The duikers in the subfamily Cephalophinae (family Bovidae) constitute an ideal group for testing the role of Pleistocene refugia in tropical vertebrate speciation because of their recent origin in the Late Miocene and subsequent rapid radiation [21, 22]. Currently, three duiker genera are recognized: (a) the recently derived, species-rich, forest dwelling Cephalophus (b) the dwarf Philantomba and (c) the monotypic savanna specialist Sylvicapra. Jansen van Vuuren and Robinson [22] have further sub-divided Cephalophus into three major mitochondrial lineages comprising the giant duikers (C. silvicultor, C. spadix, C. dorsalis, and C. jentinki), east African red duikers (C. leucogaster, C. rufilatus, C. nigrifrons, C. natalensis, C. rubidus, and C. harveyi) and west African red duikers (C. callipygus, C. weynsi, C. ogilbyi, and C. niger). To date, support for these lineages has been based solely on single mitochondrial gene genealogies that may not accurately reflect the evolutionary history of this group. Furthermore, the position of the two remaining taxa, C. adersi and C. zebra, remains unresolved and appears to be highly labile between studies [2224].

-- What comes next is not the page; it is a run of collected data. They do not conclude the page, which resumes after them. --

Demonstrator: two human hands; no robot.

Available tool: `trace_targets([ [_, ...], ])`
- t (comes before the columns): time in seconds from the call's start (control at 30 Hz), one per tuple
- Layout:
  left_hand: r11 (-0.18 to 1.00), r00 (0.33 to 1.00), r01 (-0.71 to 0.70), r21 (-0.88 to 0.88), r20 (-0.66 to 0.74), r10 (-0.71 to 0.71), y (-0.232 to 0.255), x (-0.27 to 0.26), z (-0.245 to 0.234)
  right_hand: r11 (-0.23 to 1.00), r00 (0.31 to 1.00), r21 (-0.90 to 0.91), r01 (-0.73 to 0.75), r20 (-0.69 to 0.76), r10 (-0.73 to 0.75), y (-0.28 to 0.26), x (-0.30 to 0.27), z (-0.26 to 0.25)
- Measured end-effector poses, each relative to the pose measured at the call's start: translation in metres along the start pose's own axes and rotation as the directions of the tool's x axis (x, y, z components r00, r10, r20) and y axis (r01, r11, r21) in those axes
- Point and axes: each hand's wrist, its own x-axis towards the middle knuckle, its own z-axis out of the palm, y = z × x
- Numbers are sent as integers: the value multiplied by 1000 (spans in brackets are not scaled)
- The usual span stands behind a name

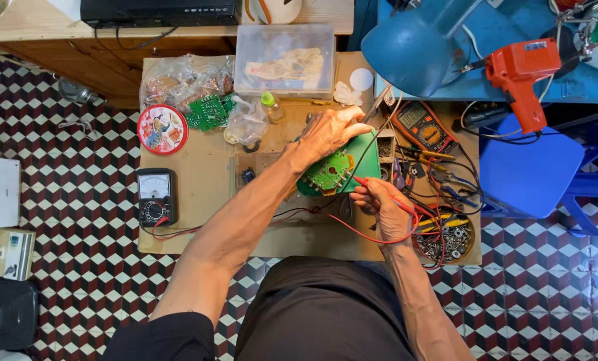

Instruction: The person uses a multimeter to test a green circuit board, touching various points with the probes. They then pick up a spray can, remove the cap, and spray the circuit board while holding it near a doorway.

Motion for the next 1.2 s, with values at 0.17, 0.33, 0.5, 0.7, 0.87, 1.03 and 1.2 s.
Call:
trace_targets([
  [0.17,999,999,37,32,26,-38,4,0,-1,1000,1000,4,21,-1,-21,-1,-2,2],
  [0.33,1000,1000,-2,15,-15,3,2,-2,0,1000,1000,4,12,-15,-12,-2,-3,3],
  [0.5,999,999,40,-27,-2,-40,1,-2,-1,1000,1000,17,8,-15,-7,-1,-2,2],
  [0.7,988,990,134,-79,61,-130,-1,1,0,999,1000,32,21,-2,-21,1,0,-3],
  [0.87,996,996,75,-57,49,-72,-2,1,-1,998,999,-50,44,6,-44,1,-1,-2],
  [1.03,996,996,80,-32,45,-79,-3,1,0,998,999,-33,45,-12,-45,1,-3,3],
  [1.2,996,997,67,-62,39,-65,-7,2,3,1000,1000,6,12,-19,-11,2,-1,1],
])
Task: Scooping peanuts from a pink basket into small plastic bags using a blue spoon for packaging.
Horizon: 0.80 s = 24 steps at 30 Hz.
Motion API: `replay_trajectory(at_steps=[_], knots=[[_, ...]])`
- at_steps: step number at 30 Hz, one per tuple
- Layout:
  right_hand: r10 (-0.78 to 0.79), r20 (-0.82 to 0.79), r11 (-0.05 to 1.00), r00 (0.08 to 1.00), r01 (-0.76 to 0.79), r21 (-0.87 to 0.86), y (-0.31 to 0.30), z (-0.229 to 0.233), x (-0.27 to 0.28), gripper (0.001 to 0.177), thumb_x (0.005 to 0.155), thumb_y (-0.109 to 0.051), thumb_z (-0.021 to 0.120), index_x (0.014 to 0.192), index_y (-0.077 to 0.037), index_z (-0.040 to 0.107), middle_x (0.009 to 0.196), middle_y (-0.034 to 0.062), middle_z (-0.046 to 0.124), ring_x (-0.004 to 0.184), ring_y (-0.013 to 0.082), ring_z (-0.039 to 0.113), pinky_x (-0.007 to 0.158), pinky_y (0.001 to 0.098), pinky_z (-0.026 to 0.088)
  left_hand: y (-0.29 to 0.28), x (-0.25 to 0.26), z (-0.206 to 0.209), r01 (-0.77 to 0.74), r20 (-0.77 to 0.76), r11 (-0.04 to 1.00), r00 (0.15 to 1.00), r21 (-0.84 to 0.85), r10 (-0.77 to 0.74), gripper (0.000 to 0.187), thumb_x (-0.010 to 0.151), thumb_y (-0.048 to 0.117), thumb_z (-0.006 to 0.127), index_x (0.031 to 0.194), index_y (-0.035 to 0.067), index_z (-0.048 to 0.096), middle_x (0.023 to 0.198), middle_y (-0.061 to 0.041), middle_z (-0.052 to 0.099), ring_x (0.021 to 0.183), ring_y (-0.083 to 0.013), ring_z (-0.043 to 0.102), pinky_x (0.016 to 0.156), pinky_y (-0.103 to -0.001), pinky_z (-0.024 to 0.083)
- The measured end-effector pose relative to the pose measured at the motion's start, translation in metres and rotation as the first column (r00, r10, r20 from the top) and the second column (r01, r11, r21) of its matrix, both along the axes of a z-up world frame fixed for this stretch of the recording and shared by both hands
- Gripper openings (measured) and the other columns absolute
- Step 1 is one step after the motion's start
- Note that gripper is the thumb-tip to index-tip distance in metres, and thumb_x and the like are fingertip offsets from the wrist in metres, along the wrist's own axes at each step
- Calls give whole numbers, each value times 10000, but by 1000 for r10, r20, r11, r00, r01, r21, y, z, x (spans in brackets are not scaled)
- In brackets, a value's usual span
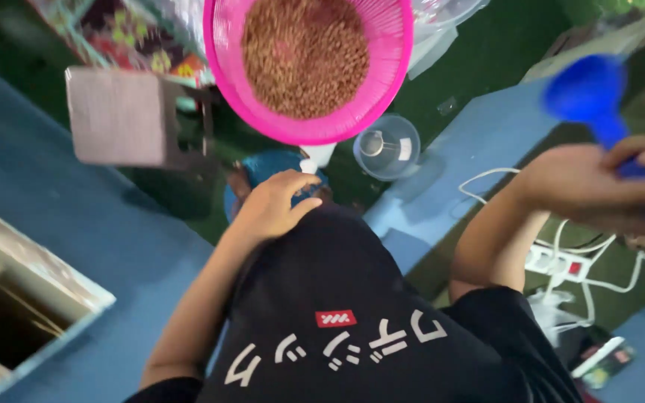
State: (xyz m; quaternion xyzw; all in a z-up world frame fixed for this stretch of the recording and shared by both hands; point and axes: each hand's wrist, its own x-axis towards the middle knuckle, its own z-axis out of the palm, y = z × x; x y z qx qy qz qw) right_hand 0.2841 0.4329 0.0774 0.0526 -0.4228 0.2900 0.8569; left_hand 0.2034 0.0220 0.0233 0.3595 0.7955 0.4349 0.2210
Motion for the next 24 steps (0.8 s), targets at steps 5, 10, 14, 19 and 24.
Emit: replay_trajectory(at_steps=[5,10,14,19,24], knots=[[-64,961,984,269,-145,107,-28,-16,-66,351,1195,-28,510,1510,-96,369,1523,177,472,1464,350,522,1264,484,444,-12,17,-16,231,344,904,934,-360,-101,392,984,382,604,1278,127,649,1277,-110,688,1171,-307,639,981,-408,473],[29,999,1000,16,-1,-29,-80,-143,-33,266,1111,-107,547,1324,47,594,1273,264,649,1208,441,625,1056,497,490,-36,15,-25,108,368,890,927,-443,71,404,972,391,654,1297,152,657,1239,-143,696,1178,-349,655,995,-456,493],[194,847,975,-495,191,-112,-122,-270,24,347,1095,-333,585,984,-7,623,779,246,692,806,478,712,686,578,527,-70,1,-88,85,374,854,918,-514,134,375,922,441,741,1220,214,721,1129,-159,736,1131,-384,696,979,-503,544],[-240,577,897,-781,-406,-175,-160,-363,93,394,1008,-420,616,1014,-28,644,833,236,679,846,436,694,761,511,544,-108,-71,-194,6,350,970,933,-243,82,399,880,413,781,1189,165,739,1078,-164,761,1092,-375,697,981,-485,524],[428,37,780,-903,349,-520,-183,-356,120,513,932,-590,635,887,-95,762,738,184,728,769,353,744,767,481,542,-111,-200,-239,-385,248,914,880,-130,406,196,890,251,787,1083,237,761,845,-38,731,789,-236,744,794,-390,571]])
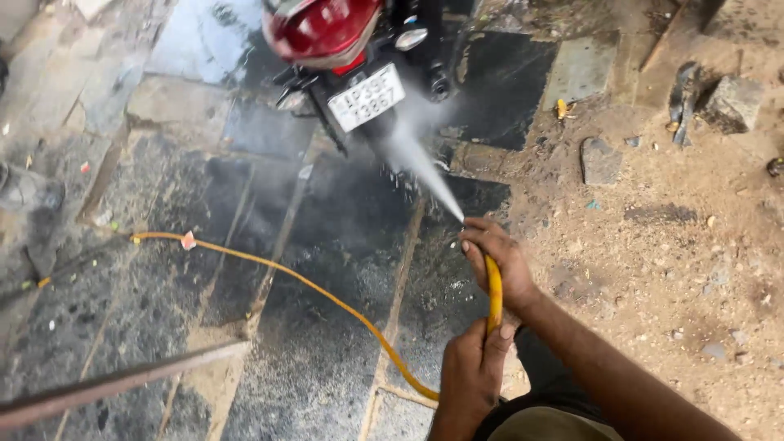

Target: Washing a motorcycle with a high-pressure water hose.

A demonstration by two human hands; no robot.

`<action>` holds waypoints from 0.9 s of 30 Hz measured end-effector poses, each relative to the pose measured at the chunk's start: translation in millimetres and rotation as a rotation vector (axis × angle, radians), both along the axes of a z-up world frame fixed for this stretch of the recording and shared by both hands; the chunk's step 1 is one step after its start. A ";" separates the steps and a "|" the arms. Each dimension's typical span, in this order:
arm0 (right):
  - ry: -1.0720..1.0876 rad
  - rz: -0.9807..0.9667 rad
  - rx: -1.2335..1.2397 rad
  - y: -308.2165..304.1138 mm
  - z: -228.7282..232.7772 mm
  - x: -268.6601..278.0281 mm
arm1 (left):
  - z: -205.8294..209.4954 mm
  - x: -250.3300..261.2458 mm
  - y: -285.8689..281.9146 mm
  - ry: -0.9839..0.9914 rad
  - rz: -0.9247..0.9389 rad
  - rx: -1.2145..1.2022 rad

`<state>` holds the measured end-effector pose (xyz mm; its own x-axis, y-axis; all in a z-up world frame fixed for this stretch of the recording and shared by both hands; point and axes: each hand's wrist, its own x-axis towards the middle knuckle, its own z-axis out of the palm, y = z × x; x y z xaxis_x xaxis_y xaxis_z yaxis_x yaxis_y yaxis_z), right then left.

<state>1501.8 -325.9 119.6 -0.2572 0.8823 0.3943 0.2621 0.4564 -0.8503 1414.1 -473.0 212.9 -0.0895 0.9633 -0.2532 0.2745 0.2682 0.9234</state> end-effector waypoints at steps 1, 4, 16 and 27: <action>0.041 -0.012 -0.026 7.5 -8.2 3.7 | -7.7 3.6 8.5 0.039 0.007 0.008; 0.112 -0.024 0.025 43.6 -19.2 21.4 | 10.2 23.1 54.6 -0.078 0.058 -0.281; 0.194 0.022 -0.040 298.1 -10.6 72.8 | -0.1 99.6 291.3 0.206 0.160 0.013; 0.119 0.152 0.135 399.2 34.0 65.1 | -16.3 74.2 354.9 0.232 0.223 -0.034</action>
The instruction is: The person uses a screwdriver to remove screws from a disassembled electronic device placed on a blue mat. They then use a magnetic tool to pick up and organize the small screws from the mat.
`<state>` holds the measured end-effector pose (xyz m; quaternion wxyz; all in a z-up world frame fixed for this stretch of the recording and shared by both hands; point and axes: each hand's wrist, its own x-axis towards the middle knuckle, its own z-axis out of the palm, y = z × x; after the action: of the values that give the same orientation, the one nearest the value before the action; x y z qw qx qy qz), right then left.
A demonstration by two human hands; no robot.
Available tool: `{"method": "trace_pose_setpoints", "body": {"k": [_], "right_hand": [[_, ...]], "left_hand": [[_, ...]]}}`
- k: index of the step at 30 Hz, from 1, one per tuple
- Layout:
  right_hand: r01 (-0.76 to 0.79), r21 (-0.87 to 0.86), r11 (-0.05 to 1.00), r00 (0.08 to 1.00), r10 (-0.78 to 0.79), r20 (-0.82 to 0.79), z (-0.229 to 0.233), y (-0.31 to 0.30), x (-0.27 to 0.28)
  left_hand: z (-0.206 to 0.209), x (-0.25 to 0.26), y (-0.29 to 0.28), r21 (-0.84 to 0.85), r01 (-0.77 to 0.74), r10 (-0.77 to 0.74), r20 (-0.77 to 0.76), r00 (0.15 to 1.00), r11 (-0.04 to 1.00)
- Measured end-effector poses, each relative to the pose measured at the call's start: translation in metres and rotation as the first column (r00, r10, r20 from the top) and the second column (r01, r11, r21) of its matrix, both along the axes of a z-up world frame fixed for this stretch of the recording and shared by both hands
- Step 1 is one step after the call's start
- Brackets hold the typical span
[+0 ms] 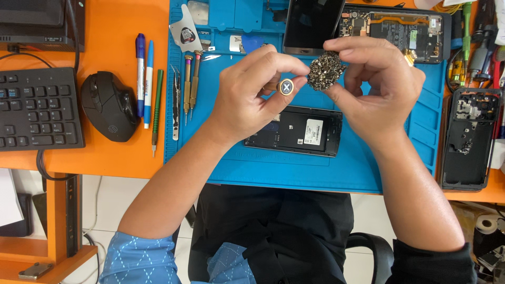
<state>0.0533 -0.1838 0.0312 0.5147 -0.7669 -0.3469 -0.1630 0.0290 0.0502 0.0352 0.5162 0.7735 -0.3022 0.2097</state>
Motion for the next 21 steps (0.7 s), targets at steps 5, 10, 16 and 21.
{"method": "trace_pose_setpoints", "body": {"k": [5, 10, 16, 21], "right_hand": [[0.022, -0.019, 1.0, 0.999, -0.021, 0.046, 0.0026, 0.0026, -0.0015], [0.031, -0.023, 0.999, 0.998, -0.03, 0.061, 0.0033, 0.0031, -0.0017], [0.062, -0.061, 0.996, 0.99, -0.054, 0.13, 0.005, 0.004, -0.001], [0.053, -0.095, 0.994, 0.982, -0.035, 0.187, 0.0046, 0.0045, -0.0003]], "left_hand": [[0.0001, -0.0001, -0.0007, 0.007, -0.006, 0.006, -0.011, 1.0, 1.0], [0.0, 0.0011, -0.0008, 0.014, -0.018, 0.018, 0.007, 1.0, 1.0], [-0.0023, 0.0025, 0.0005, 0.055, -0.038, 0.038, 0.002, 0.999, 0.998], [-0.0064, 0.0009, 0.0013, 0.088, -0.039, 0.039, -0.001, 0.999, 0.995]]}}
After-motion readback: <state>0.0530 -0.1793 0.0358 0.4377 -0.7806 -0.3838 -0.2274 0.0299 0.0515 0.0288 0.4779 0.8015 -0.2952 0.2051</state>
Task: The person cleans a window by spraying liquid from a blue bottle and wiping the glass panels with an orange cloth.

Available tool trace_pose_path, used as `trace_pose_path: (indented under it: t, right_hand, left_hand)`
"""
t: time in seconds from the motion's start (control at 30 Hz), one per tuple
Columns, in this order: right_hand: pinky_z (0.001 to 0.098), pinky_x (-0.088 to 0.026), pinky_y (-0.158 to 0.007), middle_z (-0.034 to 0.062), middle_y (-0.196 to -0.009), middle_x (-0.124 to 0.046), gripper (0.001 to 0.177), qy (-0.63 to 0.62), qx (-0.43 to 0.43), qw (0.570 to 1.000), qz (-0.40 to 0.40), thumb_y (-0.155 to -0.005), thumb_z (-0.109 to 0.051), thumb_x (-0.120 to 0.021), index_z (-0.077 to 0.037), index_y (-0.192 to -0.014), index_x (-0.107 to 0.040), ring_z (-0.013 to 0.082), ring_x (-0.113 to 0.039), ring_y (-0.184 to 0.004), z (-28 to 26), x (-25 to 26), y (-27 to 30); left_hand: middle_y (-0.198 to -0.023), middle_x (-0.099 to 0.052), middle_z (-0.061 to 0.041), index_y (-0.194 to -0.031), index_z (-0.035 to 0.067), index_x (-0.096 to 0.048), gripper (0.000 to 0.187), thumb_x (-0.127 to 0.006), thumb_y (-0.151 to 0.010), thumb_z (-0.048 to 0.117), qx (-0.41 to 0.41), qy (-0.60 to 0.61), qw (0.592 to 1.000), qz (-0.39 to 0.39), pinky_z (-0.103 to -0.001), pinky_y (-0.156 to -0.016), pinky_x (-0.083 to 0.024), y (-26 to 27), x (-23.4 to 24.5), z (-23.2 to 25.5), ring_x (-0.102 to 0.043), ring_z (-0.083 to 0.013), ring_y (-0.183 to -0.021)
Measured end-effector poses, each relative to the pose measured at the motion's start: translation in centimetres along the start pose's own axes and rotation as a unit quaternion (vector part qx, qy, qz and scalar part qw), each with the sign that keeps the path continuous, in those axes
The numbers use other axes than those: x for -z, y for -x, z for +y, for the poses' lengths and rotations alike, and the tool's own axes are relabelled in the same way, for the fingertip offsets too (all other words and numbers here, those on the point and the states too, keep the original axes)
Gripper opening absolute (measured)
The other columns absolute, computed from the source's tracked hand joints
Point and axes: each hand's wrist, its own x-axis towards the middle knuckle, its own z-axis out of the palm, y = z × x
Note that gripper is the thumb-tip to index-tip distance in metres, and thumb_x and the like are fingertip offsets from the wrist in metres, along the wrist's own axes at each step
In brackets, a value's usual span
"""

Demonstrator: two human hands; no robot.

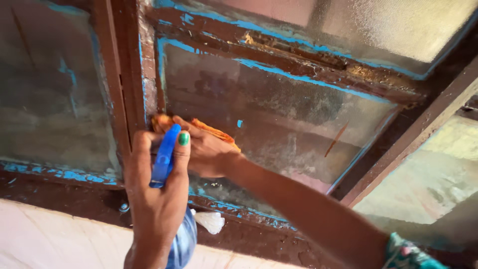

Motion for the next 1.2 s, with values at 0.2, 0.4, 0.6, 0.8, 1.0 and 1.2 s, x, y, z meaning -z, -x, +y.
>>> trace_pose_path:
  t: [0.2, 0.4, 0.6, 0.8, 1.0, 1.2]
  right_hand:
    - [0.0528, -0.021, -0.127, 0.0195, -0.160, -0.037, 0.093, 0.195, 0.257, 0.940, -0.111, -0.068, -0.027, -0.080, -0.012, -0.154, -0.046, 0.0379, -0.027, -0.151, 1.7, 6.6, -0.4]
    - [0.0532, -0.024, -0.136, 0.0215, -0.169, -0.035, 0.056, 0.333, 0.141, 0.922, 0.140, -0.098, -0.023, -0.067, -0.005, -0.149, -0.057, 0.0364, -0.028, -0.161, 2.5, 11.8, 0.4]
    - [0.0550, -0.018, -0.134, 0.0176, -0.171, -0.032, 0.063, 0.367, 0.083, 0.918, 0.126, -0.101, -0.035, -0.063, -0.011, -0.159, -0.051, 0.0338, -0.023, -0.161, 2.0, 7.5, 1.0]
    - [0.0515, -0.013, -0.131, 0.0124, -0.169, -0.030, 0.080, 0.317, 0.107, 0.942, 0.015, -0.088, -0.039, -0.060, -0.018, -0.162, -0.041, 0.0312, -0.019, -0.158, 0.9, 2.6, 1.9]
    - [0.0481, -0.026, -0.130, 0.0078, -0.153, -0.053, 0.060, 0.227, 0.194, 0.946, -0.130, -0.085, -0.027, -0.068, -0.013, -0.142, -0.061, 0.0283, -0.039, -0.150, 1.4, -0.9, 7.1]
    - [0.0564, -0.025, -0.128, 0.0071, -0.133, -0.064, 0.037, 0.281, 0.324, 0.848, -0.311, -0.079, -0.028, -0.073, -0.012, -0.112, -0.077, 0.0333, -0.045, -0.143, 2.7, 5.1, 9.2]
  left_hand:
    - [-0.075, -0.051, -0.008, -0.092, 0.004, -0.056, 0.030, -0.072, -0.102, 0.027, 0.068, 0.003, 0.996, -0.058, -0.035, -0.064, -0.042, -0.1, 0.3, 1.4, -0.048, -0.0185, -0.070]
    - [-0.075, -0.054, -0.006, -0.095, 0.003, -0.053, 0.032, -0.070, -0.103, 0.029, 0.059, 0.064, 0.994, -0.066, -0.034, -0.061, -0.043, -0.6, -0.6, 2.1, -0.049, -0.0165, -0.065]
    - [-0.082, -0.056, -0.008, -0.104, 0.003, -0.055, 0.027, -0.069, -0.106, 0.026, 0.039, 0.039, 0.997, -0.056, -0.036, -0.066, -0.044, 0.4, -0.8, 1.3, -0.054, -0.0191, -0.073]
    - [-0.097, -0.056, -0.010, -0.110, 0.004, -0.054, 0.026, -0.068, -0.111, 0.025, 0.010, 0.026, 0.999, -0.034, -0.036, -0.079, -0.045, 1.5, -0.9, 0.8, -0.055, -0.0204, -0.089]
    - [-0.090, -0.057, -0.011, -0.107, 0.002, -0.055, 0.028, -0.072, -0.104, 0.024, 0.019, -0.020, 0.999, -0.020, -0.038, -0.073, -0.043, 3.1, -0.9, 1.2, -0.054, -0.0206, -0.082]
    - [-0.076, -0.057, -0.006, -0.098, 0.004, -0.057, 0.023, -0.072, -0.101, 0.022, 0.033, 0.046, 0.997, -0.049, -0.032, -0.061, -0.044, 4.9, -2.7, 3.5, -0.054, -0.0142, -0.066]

The goal of the present study is therefore to estimate a well-supported species tree for duikers using a combination of mitochondrial genes and nuclear introns previously shown to be highly informative in resolving relationships between other closely-related African bovids [25, 26]. We then use this tree to re-evaluate the evolutionary relationships of major lineages within this group and test the hypothesis that speciation of many duikers occurred during the Pleistocene epoch using a fossil calibrated relaxed molecular clock [27].

Results

The final aligned data matrix contained four unlinked nuclear DNA regions and two mitochondrial DNA regions for a total of 4152 characters, of which 1172 were from mitochondrial and 2980 were from nuclear loci (Table 1). Results from the pair-wise ILD test between the two mitochondrial partitions fail to reject the null hypothesis that both loci are congruent. As expected, the mitochondrial partition contained a greater proportion of variable sites (38%) relative to the nuclear matrix (15%). The mitochondrial partition contained 368 parsimony informative characters (31%) while the nuclear partition contained 208 parsimony informative characters (8%). The consistency index (CI) and retention index (RI) values in the mitochondrial partition (CI: 0.417, RI: 0.621) are lower than those of the nuclear matrix (CI: 0.823, RI: 0.846), indicating higher levels of homoplasy in the mitochondrial dataset.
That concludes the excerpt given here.